I'm trying to create a cloud function, NodeJS based, that use domain wide delegation access to consume the API method gmail.users.settings.delegates.list.

I looking for a solution that does not use the service account JSON key, i want to use default credential instead.

I configure my local env to emulate the cloud function env using this launch.json file

{
    "version": "0.2.0",
    "configurations": [
        {
            "type": "node",
            "request": "launch",
            "name": "Launch usersOnBehalfCheck",
            "skipFiles": [
                "<node_internals>/**"
            ],
            "env": {
                "GCP_PROJECT":"projectId",
                "GOOGLE_APPLICATION_CREDENTIALS": "pathToJsonFile.json"
            },
            "program": "${workspaceFolder}/index.js"
        }
    ]
}

Printing out the GOOGLE_APPLICATION_CREDENTIALS env variable into GCF seems this variable doesn't exists at all but I don't understand how to better simulate the GCF env

Talking about the auth object, I found two ways:

First:

const gmailDWDAuth = new GoogleAuth({ clientOptions: { subject: inputData.userPrimaryEmail }, scopes: ['https://www.googleapis.com/auth/gmail.settings.basic'] });

console.info({ gmailDWDAuth: gmailDWDAuth }, null, 2);
return gmail.users.settings.delegates.list({ userId: 'me', auth: gmailDWDAuth }) 

Second:

const gmailDWDAuth = await google.auth.getClient({ clientOptions: { subject: inputData.userPrimaryEmail }, scopes: ['https://www.googleapis.com/auth/gmail.settings.basic'] });

console.info({ gmailDWDAuth: gmailDWDAuth }, null, 2);
return gmail.users.settings.delegates.list({ userId: 'me', auth: gmailDWDAuth }) 

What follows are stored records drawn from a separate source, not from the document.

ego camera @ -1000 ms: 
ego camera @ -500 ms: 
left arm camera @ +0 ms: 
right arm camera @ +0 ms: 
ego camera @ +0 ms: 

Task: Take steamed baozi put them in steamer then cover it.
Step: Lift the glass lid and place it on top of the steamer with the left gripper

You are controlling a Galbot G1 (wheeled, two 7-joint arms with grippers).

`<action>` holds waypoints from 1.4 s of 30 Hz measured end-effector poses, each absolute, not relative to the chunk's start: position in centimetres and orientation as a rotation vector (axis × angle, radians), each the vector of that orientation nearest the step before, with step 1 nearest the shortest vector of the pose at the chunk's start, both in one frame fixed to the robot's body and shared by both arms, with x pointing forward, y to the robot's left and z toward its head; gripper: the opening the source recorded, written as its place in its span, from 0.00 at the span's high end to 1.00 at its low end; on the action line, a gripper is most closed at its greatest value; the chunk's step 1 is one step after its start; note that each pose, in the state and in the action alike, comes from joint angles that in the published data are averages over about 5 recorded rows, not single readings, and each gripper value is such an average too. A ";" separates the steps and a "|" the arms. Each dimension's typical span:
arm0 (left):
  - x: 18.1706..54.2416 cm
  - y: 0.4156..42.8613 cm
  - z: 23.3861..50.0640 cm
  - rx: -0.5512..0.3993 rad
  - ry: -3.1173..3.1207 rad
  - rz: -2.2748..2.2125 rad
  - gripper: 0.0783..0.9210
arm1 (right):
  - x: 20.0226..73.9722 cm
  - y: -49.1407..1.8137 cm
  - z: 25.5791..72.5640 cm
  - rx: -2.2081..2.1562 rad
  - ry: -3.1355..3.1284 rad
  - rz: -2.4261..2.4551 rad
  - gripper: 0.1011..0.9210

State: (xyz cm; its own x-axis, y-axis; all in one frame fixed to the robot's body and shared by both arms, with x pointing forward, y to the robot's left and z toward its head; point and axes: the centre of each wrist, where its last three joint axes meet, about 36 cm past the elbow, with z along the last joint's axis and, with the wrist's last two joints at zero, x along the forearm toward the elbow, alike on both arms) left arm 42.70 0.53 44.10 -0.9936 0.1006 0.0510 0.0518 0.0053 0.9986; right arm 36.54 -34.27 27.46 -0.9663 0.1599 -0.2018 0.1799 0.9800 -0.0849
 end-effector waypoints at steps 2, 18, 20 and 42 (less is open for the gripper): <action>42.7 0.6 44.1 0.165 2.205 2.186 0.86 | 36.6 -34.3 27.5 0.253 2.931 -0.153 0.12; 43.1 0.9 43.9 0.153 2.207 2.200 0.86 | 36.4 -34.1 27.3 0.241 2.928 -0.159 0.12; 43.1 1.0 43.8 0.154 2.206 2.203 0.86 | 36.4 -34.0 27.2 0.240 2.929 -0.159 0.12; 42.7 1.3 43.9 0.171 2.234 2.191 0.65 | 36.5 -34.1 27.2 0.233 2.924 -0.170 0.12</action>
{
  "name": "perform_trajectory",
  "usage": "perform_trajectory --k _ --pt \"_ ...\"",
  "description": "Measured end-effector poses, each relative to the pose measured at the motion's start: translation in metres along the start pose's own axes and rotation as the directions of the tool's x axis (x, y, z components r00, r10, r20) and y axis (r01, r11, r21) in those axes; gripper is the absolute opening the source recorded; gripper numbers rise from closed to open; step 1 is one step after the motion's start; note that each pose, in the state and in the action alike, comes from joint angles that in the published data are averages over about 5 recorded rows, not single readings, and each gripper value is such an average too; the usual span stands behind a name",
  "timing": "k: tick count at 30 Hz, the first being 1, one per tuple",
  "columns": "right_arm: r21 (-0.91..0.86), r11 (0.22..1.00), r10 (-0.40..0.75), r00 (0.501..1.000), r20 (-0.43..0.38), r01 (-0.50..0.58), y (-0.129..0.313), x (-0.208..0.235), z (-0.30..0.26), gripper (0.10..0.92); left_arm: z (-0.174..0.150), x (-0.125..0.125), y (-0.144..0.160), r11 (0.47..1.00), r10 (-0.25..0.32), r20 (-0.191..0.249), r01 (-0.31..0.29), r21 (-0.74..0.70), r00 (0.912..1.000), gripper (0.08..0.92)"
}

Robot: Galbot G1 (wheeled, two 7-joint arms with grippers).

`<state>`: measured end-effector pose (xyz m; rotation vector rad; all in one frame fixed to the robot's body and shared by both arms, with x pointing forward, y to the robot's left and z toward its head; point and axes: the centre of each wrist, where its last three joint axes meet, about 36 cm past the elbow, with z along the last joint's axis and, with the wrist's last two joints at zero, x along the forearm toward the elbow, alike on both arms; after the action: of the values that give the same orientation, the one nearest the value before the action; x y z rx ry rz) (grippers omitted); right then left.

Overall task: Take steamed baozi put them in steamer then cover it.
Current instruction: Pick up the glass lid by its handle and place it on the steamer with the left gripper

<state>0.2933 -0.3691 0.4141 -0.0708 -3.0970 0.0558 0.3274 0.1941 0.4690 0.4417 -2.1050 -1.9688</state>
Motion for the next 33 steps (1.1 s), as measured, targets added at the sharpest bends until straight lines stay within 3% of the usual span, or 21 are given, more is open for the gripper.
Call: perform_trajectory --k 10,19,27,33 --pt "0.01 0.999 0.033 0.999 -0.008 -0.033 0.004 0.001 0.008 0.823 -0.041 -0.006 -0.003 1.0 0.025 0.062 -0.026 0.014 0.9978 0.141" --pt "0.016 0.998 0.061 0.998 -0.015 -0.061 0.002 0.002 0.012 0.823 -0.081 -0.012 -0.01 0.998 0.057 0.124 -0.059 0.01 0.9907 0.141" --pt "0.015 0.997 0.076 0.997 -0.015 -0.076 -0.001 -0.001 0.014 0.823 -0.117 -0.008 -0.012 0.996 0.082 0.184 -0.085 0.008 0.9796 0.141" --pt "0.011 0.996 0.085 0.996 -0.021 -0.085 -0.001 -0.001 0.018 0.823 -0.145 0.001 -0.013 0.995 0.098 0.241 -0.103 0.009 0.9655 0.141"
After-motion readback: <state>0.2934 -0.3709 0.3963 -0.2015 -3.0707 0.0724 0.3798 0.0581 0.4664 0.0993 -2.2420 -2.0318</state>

inputData.userPrimaryEmail contain a valid GSuite account in the same organization of the service account.

both ways works fine locally but stop working, with Bad Request error, when I published the GCF into GCP .

can anyone help?


EDIT

after some hours I found this post speaks about it

I modified my code following his instruction

Third:

    
const DWDAuth = await google.auth.getClient({ scopes: ['https://www.googleapis.com/auth/gmail.settings.basic'] });
DWDAuth.subject = inputData.userPrimaryEmail;
console.info(util.inspect({ DWDAuth: DWDAuth }));

return gmail.users.settings.delegates.list({ userId: inputData.userPrimaryEmail, auth: DWDAuth })

Fourth:

    
const DWDAuth = new GoogleAuth({ scopes: ['https://www.googleapis.com/auth/gmail.settings.basic'] });
const DWDAuthClient = await DWDAuth.getClient();
DWDAuthClient.subject = inputData.userPrimaryEmail;

console.info(util.inspect({ DWDAuthClient: DWDAuthClient }));

return gmail.users.settings.delegates.list({ userId: inputData.userPrimaryEmail, auth: DWDAuthClient })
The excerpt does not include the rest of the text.